## [What you are asked to do]
Only lines containing the string "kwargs" belong in the answer; copy all of them from the entries.

(Records excerpted from a collection)
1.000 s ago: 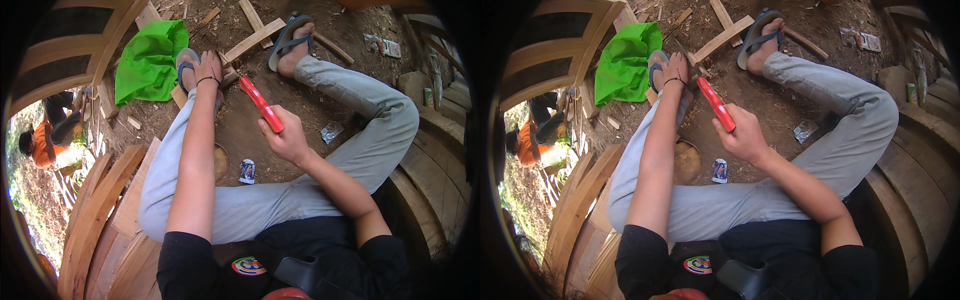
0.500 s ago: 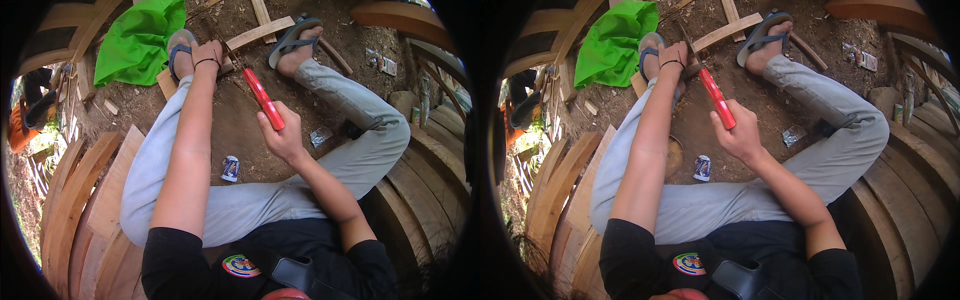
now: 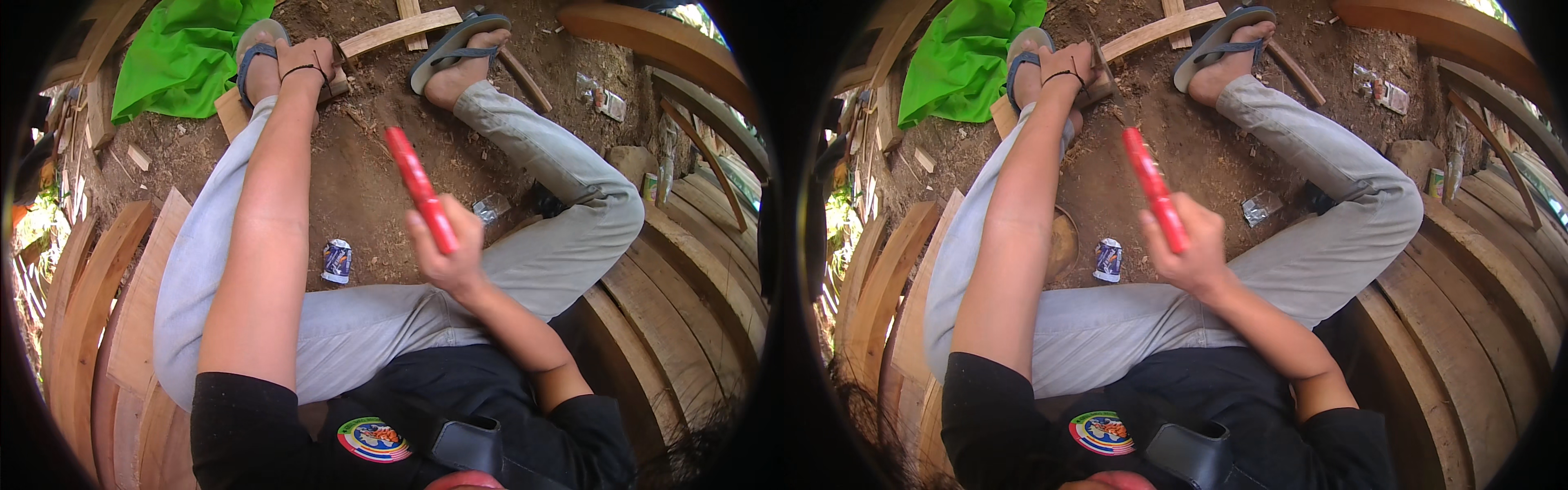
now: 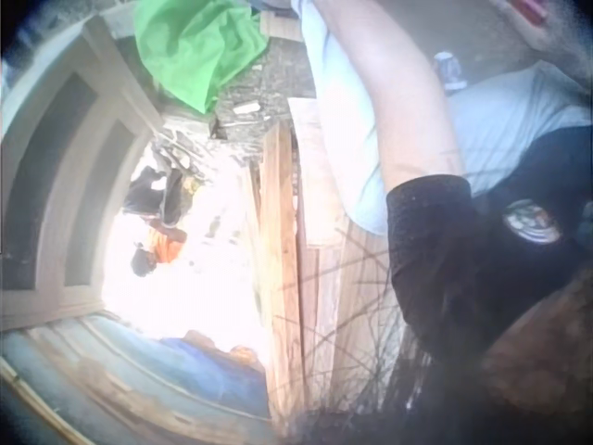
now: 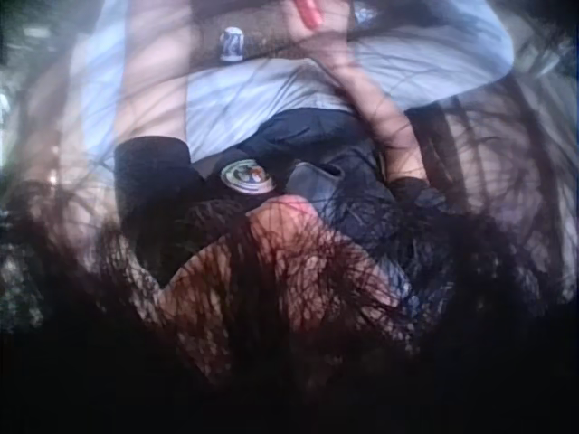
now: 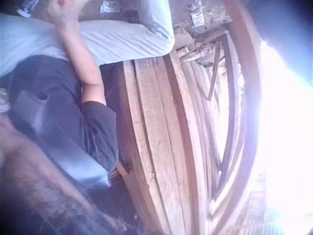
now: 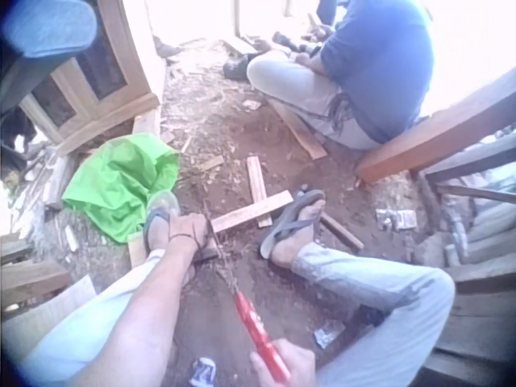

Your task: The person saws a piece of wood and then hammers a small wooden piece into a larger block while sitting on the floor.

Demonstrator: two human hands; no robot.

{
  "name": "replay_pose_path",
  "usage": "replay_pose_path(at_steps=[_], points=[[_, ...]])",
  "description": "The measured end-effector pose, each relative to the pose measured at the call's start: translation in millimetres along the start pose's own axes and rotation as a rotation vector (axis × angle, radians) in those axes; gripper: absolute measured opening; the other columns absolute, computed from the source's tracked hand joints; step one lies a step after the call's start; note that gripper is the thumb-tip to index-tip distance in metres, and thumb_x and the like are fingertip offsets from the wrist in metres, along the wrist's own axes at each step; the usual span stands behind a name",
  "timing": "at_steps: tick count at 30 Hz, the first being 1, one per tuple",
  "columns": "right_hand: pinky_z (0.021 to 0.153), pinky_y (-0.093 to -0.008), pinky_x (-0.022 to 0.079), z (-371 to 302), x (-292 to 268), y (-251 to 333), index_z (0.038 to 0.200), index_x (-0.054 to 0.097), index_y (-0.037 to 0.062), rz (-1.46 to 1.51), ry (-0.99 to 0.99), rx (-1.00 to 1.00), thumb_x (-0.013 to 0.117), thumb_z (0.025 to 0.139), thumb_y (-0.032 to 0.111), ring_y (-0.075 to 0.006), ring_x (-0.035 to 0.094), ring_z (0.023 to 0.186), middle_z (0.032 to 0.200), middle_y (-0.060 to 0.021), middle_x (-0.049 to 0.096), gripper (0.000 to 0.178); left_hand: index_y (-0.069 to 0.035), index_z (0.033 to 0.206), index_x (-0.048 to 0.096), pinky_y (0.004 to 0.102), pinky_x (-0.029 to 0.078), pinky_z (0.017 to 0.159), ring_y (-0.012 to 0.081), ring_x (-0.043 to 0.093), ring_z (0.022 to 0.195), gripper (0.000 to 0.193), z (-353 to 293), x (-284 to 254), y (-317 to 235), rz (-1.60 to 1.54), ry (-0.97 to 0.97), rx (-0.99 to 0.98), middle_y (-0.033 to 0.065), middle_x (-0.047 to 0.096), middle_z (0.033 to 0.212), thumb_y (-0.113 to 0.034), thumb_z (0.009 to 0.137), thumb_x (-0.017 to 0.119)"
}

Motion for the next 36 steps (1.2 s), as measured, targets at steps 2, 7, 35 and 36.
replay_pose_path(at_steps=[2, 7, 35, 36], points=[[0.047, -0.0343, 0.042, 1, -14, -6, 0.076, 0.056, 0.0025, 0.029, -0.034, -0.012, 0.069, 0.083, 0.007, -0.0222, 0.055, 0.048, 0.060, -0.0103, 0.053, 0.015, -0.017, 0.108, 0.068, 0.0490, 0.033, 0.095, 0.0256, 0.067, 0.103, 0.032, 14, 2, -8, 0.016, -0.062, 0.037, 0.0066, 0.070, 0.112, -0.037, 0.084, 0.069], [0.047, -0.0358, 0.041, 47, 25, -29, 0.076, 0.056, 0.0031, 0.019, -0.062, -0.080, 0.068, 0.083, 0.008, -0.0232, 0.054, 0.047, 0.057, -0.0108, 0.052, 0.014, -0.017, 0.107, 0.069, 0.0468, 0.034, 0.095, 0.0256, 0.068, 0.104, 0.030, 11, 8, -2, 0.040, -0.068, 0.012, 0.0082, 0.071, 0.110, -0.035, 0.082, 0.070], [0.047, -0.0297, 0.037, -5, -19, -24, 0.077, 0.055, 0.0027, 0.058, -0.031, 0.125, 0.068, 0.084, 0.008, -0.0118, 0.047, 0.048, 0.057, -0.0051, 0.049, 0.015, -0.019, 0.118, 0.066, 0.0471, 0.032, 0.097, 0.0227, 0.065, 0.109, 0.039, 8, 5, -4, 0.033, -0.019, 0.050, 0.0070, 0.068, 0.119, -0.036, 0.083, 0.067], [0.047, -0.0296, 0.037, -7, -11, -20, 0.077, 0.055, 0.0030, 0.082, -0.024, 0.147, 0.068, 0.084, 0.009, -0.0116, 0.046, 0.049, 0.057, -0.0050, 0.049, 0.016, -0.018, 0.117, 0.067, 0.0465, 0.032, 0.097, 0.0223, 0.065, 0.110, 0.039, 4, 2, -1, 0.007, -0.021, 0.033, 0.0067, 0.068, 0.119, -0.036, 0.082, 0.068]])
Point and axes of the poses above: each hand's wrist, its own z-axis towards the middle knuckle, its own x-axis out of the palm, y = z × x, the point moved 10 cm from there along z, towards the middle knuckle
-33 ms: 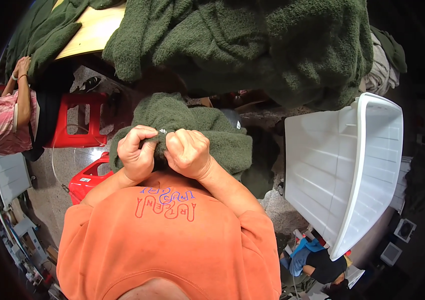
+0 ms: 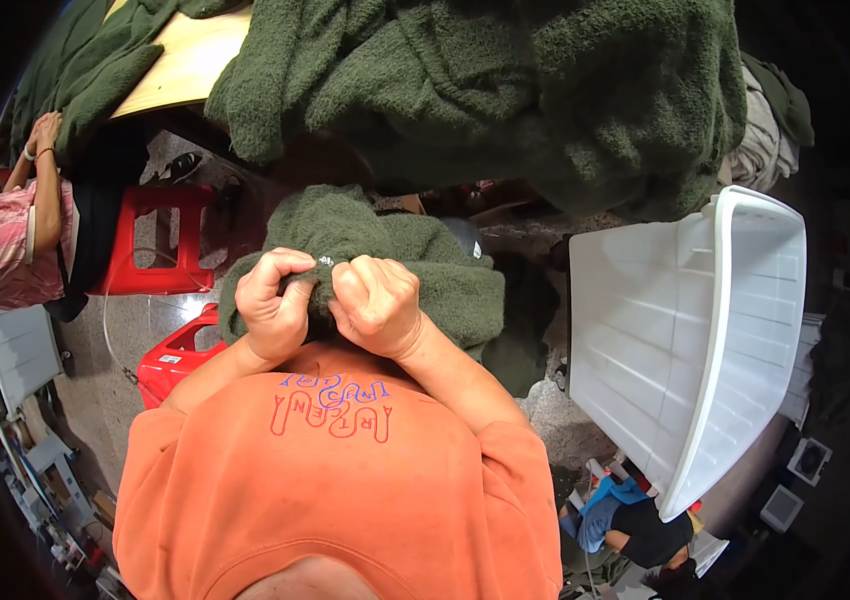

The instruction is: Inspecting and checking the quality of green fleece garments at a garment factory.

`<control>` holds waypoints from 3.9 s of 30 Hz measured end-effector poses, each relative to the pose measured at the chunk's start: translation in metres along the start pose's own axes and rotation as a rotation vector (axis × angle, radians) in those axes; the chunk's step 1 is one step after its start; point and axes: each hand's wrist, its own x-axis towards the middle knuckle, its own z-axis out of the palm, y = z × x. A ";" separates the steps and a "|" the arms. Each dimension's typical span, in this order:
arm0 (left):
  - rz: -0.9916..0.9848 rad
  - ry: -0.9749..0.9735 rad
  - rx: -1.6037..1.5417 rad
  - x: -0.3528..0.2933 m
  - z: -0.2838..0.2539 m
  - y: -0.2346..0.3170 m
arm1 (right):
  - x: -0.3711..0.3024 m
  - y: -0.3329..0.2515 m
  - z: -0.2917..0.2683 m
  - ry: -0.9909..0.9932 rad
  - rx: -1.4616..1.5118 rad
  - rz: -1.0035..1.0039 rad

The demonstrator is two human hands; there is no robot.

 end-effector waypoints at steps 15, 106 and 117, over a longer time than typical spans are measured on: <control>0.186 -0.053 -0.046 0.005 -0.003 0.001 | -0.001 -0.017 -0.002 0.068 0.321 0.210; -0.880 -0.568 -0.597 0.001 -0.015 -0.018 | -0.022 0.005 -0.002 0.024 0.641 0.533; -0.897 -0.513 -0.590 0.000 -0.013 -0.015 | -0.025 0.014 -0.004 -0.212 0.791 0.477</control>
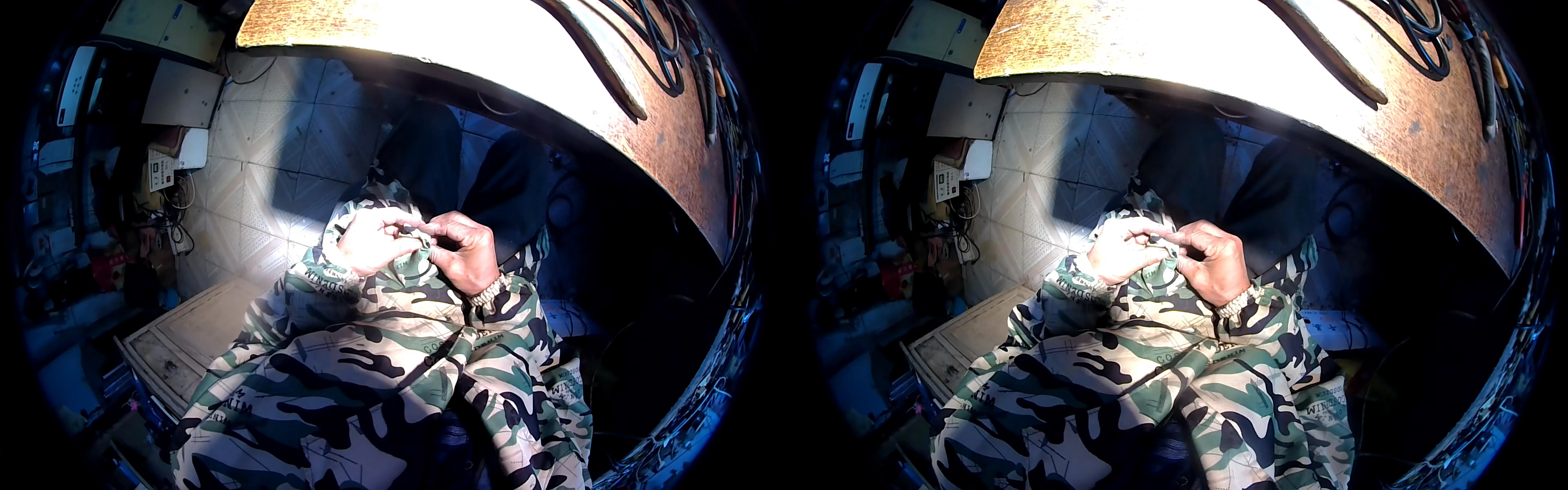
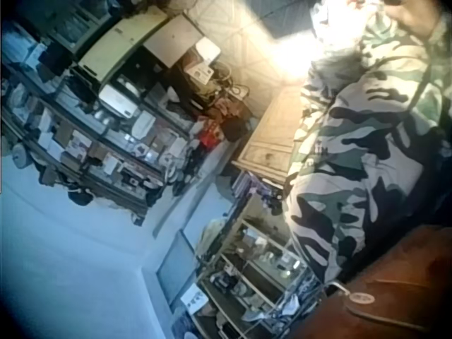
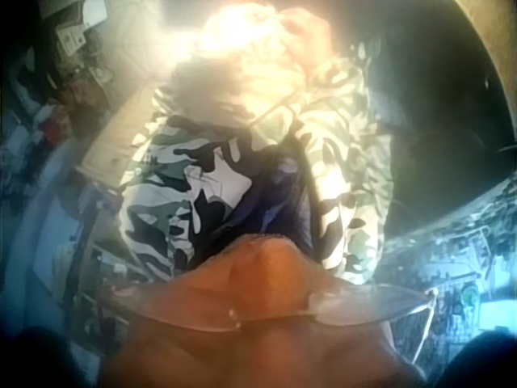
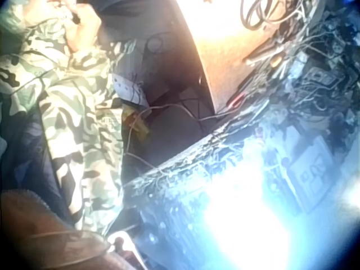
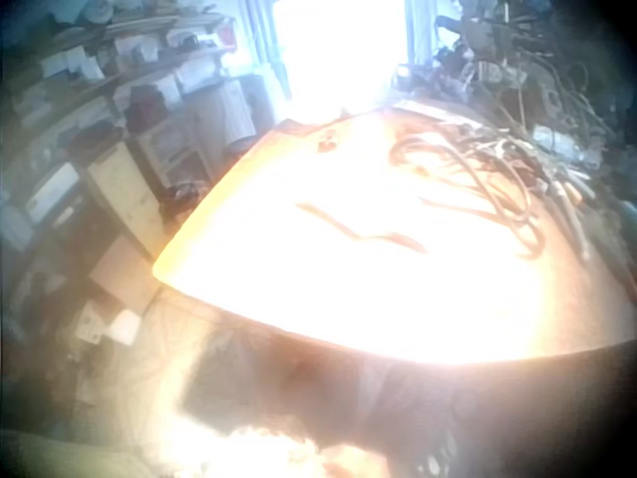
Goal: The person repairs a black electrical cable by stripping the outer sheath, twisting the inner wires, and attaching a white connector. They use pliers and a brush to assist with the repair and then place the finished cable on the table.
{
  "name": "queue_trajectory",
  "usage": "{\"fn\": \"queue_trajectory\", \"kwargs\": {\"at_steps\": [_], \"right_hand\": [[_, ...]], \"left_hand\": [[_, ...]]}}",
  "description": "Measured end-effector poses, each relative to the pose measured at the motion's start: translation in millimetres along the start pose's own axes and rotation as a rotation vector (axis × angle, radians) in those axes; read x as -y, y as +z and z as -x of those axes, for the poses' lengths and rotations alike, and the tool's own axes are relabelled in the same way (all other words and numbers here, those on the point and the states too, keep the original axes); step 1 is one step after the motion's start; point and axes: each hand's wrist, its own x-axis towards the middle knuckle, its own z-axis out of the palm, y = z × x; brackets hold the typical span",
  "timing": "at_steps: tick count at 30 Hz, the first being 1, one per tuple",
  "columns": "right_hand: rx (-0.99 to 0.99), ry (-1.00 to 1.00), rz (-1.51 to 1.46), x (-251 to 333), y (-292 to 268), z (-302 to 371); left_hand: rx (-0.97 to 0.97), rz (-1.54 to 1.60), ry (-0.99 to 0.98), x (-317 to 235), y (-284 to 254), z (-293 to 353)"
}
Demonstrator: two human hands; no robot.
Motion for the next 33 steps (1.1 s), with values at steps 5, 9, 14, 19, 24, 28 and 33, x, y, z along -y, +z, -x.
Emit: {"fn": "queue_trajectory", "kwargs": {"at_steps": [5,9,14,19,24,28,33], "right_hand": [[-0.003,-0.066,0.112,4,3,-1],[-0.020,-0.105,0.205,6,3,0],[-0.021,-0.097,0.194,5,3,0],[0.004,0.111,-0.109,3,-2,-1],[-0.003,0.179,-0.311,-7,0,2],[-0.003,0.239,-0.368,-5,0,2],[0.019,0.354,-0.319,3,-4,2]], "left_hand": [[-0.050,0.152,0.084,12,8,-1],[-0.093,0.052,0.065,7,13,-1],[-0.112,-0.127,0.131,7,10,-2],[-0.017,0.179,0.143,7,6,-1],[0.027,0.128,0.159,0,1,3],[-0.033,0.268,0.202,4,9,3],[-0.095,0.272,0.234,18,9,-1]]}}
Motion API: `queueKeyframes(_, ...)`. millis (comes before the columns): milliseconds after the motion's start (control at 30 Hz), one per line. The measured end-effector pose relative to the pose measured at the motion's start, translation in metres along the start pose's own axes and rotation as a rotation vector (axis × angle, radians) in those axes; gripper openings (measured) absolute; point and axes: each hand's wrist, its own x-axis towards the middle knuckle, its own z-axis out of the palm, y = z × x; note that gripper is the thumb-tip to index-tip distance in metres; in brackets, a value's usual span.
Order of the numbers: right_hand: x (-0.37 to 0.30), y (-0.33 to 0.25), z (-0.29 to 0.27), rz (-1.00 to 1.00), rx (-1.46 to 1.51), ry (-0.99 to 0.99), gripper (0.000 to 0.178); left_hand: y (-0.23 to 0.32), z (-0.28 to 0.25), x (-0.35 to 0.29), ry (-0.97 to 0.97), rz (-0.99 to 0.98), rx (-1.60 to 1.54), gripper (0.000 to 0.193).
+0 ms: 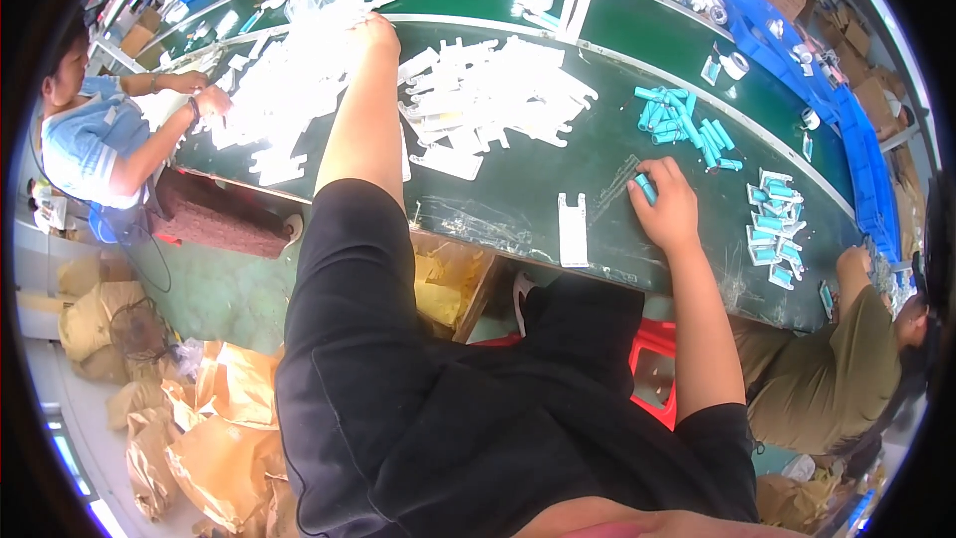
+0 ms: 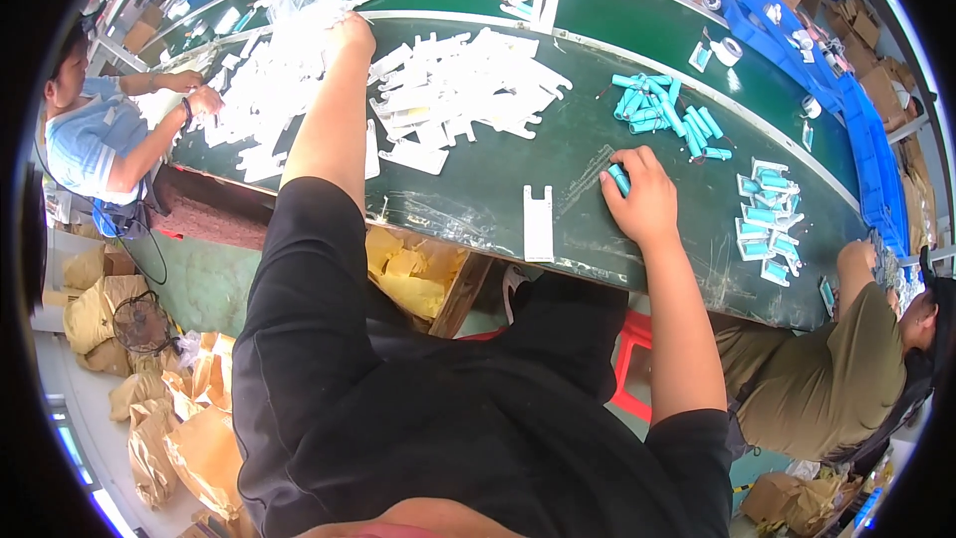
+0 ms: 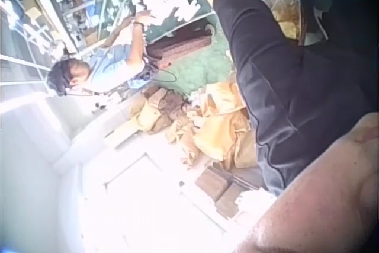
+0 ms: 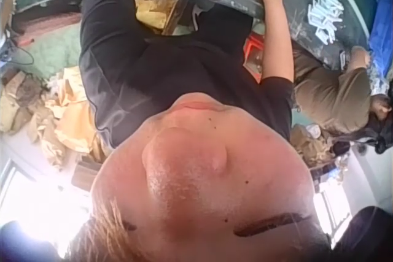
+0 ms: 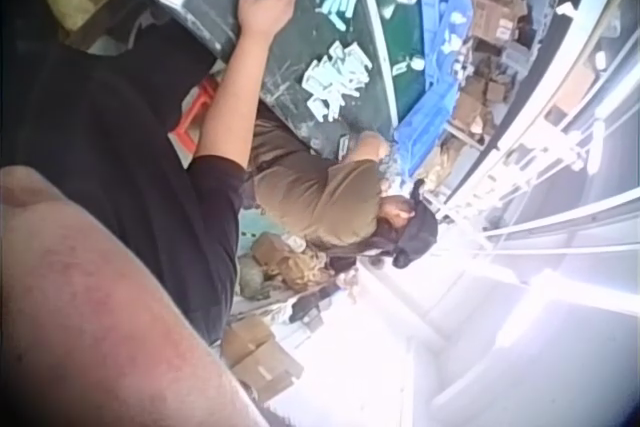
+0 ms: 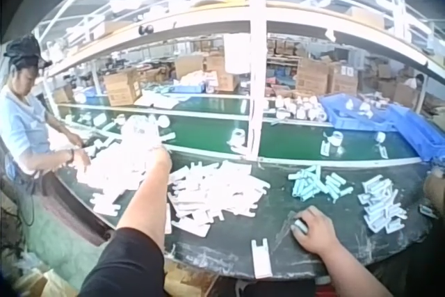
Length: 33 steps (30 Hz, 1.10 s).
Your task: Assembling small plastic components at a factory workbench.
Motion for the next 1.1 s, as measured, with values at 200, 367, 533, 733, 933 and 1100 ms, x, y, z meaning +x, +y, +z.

## [Output]
  "usage": "{\"fn\": \"queue_trajectory\", \"kwargs\": {\"at_steps\": [_], \"right_hand\": [[_, ...]], \"left_hand\": [[_, ...]]}}",
Emit: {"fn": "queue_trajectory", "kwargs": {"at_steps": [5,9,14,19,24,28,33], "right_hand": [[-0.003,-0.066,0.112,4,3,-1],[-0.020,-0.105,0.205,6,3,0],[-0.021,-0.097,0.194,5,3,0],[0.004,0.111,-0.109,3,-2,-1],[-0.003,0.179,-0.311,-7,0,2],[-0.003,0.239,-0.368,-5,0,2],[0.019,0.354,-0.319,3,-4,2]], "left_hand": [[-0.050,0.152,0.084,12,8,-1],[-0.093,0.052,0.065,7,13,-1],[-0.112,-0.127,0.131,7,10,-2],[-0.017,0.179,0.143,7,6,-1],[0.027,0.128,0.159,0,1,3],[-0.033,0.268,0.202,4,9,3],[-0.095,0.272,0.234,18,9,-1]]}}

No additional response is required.